> **What is required**: When you reach the line that contains "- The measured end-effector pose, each" in the data below, start reproducing lines exactly, and stop after the line that contains "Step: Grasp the".

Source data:
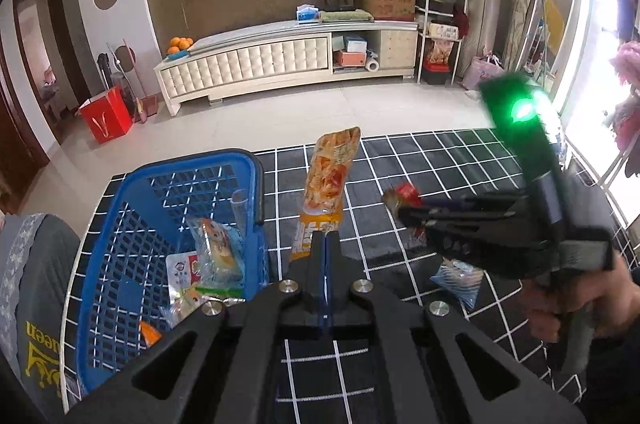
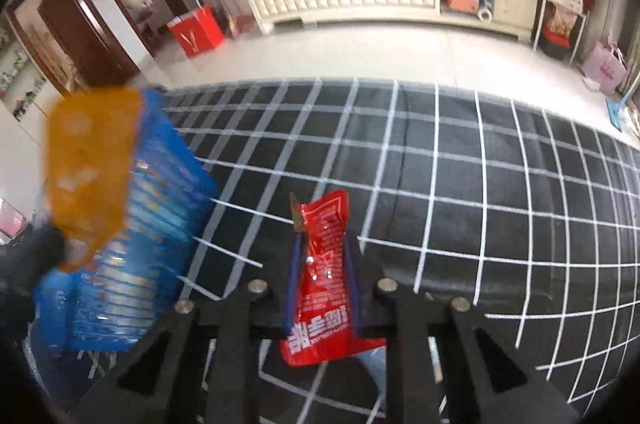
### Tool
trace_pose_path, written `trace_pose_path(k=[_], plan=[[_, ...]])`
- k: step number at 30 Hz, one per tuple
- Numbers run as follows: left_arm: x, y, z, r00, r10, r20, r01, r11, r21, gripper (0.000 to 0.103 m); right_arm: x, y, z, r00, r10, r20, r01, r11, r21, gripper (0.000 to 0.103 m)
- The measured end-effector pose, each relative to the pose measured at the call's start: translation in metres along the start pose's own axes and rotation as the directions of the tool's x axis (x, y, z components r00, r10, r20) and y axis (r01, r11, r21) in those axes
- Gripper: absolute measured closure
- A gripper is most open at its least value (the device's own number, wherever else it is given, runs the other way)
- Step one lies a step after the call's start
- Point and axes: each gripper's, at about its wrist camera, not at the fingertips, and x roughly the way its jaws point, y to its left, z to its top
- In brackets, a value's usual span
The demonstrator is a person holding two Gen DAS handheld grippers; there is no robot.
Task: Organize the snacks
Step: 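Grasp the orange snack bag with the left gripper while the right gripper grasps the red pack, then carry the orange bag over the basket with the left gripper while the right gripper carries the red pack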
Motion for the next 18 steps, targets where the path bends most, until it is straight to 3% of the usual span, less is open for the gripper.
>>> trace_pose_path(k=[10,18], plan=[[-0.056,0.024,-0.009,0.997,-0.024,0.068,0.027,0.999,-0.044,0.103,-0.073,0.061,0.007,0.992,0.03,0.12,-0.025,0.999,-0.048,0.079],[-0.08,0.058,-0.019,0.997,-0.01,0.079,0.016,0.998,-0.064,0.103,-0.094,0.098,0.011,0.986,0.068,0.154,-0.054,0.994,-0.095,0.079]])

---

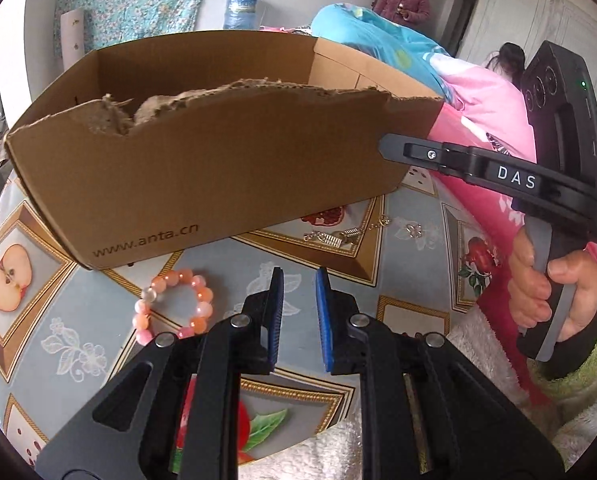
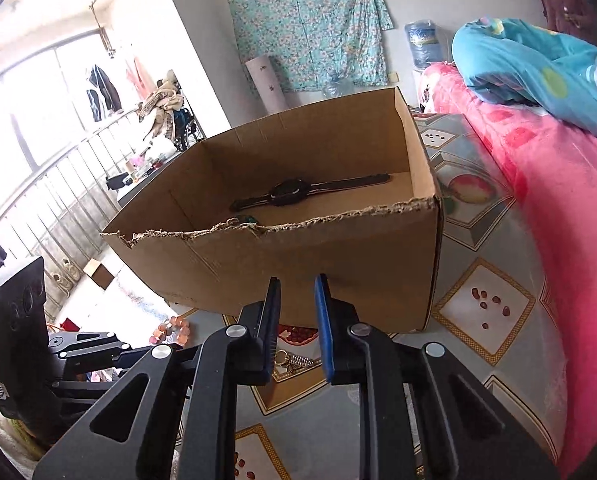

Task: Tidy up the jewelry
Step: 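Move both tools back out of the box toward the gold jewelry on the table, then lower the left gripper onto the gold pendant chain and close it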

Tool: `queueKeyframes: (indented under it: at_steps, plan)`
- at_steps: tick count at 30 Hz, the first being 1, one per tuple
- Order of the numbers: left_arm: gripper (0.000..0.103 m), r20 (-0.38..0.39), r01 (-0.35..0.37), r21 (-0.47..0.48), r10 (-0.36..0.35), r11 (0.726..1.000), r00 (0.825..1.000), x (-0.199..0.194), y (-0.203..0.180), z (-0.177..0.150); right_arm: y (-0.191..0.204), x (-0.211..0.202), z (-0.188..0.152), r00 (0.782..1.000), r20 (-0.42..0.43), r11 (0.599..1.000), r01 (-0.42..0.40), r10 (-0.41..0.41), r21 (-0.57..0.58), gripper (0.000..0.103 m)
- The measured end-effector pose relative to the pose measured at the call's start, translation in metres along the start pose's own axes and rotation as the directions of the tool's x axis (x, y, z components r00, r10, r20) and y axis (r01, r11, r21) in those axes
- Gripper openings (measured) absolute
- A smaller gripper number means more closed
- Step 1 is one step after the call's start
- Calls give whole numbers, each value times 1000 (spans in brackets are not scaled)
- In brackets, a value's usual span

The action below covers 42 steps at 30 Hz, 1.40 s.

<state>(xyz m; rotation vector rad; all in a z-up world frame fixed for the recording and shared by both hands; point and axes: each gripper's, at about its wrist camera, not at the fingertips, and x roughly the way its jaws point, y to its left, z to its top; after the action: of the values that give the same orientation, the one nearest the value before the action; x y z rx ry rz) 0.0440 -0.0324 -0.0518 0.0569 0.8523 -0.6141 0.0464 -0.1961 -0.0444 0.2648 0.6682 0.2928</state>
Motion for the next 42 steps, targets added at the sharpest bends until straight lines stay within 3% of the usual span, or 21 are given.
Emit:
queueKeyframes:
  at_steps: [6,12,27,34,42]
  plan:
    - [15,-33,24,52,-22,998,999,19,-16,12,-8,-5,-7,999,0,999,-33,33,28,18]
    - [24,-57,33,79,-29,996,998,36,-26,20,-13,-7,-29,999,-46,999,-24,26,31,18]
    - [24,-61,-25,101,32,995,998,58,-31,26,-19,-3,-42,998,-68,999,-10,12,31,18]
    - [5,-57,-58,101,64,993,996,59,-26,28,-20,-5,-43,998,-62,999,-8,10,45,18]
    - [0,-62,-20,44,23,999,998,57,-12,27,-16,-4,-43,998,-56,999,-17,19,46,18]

> **Solved exercise**:
- The measured end-effector pose, each relative to the pose measured at the call's start: translation in metres along the start pose's own axes and rotation as the directions of the tool's x axis (x, y, z components r00, r10, r20) and y axis (r01, r11, r21) in those axes
- Gripper: absolute measured closure
- A gripper is most open at its least value (the device's own number, wherever else it is given, runs the other way)
- Step one lies a step after the call's start
- Point and axes: each gripper's, at about its wrist camera, not at the fingertips, and x roughly the way its jaws point, y to its left, z to its top
- In brackets, a value's usual span
The demonstrator is a person holding two Gen DAS handheld grippers; there is no robot.
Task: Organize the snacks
Step: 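Grasp the orange snack bag with the left gripper while the right gripper grasps the red pack, then carry the orange bag over the basket with the left gripper while the right gripper carries the red pack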

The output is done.